*** AVAILABLE RECORDS Section Begins ***

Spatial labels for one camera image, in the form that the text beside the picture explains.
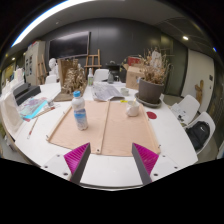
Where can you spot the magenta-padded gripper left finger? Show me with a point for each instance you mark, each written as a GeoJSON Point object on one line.
{"type": "Point", "coordinates": [75, 160]}

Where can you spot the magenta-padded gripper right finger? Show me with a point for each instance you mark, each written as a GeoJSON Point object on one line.
{"type": "Point", "coordinates": [146, 160]}

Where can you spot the white bottle with blue cap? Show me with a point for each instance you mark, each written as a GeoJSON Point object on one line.
{"type": "Point", "coordinates": [80, 115]}

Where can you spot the flat round red coaster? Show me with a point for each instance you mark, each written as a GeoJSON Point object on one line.
{"type": "Point", "coordinates": [151, 115]}

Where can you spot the white mug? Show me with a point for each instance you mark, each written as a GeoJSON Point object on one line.
{"type": "Point", "coordinates": [132, 109]}

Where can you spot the thin wooden paintbrush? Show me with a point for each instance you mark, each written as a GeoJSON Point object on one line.
{"type": "Point", "coordinates": [32, 128]}

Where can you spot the black backpack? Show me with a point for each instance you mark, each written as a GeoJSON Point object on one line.
{"type": "Point", "coordinates": [198, 135]}

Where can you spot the loose papers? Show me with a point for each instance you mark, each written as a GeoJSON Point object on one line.
{"type": "Point", "coordinates": [178, 111]}

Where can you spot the small paint jar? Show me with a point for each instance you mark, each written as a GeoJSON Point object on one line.
{"type": "Point", "coordinates": [51, 103]}

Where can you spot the yellow tag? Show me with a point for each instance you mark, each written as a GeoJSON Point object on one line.
{"type": "Point", "coordinates": [124, 101]}

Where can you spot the colourful book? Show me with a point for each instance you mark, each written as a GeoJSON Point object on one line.
{"type": "Point", "coordinates": [31, 108]}

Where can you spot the dried plant in grey pot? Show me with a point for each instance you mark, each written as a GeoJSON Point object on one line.
{"type": "Point", "coordinates": [150, 91]}

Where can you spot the small pale glass bowl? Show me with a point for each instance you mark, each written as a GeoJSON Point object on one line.
{"type": "Point", "coordinates": [124, 91]}

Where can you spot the white chair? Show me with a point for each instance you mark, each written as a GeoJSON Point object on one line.
{"type": "Point", "coordinates": [50, 79]}
{"type": "Point", "coordinates": [191, 103]}
{"type": "Point", "coordinates": [100, 75]}
{"type": "Point", "coordinates": [206, 116]}

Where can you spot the open newspaper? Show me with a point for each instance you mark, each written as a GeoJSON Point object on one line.
{"type": "Point", "coordinates": [105, 91]}

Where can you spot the brown carved relief sculpture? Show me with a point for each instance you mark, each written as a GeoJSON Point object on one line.
{"type": "Point", "coordinates": [73, 81]}

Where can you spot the small green labelled bottle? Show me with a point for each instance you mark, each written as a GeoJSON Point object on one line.
{"type": "Point", "coordinates": [90, 79]}

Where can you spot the black case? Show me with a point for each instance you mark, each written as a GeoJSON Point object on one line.
{"type": "Point", "coordinates": [26, 93]}

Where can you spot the cardboard box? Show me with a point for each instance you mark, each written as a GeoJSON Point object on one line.
{"type": "Point", "coordinates": [133, 78]}

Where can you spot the wooden figure sculpture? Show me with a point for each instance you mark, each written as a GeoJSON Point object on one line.
{"type": "Point", "coordinates": [199, 91]}

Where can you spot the dark spray bottle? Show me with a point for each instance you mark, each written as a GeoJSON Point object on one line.
{"type": "Point", "coordinates": [110, 78]}

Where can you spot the white plaster head bust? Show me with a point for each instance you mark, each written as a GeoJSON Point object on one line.
{"type": "Point", "coordinates": [52, 65]}

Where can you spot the red box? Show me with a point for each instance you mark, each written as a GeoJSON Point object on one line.
{"type": "Point", "coordinates": [134, 61]}

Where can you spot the tall white plaster statue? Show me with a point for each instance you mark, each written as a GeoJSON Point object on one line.
{"type": "Point", "coordinates": [157, 57]}

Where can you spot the wooden easel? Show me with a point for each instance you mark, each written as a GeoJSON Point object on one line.
{"type": "Point", "coordinates": [99, 58]}

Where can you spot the pale storage cabinet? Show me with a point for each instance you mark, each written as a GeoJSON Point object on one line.
{"type": "Point", "coordinates": [33, 61]}

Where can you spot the round ceiling spotlight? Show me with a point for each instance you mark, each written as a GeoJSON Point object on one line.
{"type": "Point", "coordinates": [185, 38]}
{"type": "Point", "coordinates": [214, 50]}

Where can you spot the long ceiling light strip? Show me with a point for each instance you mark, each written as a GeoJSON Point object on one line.
{"type": "Point", "coordinates": [43, 15]}

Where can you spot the dark wall screen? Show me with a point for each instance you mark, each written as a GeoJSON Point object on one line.
{"type": "Point", "coordinates": [68, 45]}

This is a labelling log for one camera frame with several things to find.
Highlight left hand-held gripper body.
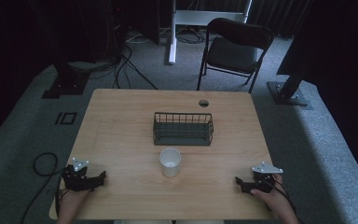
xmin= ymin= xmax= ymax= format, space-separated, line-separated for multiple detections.
xmin=61 ymin=157 xmax=98 ymax=192

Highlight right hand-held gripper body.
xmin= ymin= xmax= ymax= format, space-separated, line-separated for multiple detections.
xmin=251 ymin=161 xmax=284 ymax=193

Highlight white cup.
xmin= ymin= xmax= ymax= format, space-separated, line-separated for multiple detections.
xmin=158 ymin=147 xmax=183 ymax=178

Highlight black wire basket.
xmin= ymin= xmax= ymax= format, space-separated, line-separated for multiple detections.
xmin=152 ymin=111 xmax=215 ymax=147

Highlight person's left hand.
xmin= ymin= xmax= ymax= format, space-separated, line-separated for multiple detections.
xmin=56 ymin=188 xmax=91 ymax=219

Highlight person's right hand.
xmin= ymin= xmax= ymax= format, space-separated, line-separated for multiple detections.
xmin=250 ymin=174 xmax=294 ymax=217

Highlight black metal stand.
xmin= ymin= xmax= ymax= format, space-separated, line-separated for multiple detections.
xmin=40 ymin=59 xmax=91 ymax=100
xmin=267 ymin=36 xmax=314 ymax=110

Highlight black folding chair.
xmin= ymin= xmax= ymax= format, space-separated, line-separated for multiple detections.
xmin=196 ymin=17 xmax=275 ymax=94

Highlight dark curtain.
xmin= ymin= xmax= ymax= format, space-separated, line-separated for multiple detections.
xmin=247 ymin=0 xmax=315 ymax=39

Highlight right hand-held gripper cable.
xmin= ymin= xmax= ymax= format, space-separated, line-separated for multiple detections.
xmin=268 ymin=177 xmax=297 ymax=217

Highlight hand-held gripper cable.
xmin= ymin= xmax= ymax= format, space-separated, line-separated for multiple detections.
xmin=268 ymin=177 xmax=297 ymax=217
xmin=54 ymin=174 xmax=71 ymax=219

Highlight left hand-held gripper cable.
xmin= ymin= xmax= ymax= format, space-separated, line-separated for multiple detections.
xmin=54 ymin=174 xmax=71 ymax=219

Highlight black looped cable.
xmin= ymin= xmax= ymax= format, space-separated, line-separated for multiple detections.
xmin=19 ymin=151 xmax=63 ymax=224

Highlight black floor cables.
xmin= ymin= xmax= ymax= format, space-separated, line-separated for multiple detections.
xmin=87 ymin=43 xmax=159 ymax=91

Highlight white desk frame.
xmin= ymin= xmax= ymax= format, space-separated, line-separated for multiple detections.
xmin=167 ymin=0 xmax=254 ymax=65

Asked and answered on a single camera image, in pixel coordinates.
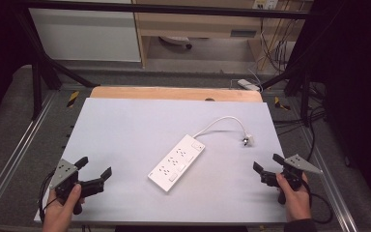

*** AVAILABLE RECORDS Section Ends ***

• **ASSIGNMENT**: Search the entries for the word "frame", then list each line that holds it.

• **SOLUTION TO THIS PROBLEM**:
This is a labelling log for one camera frame with several things to find.
Highlight white desk frame.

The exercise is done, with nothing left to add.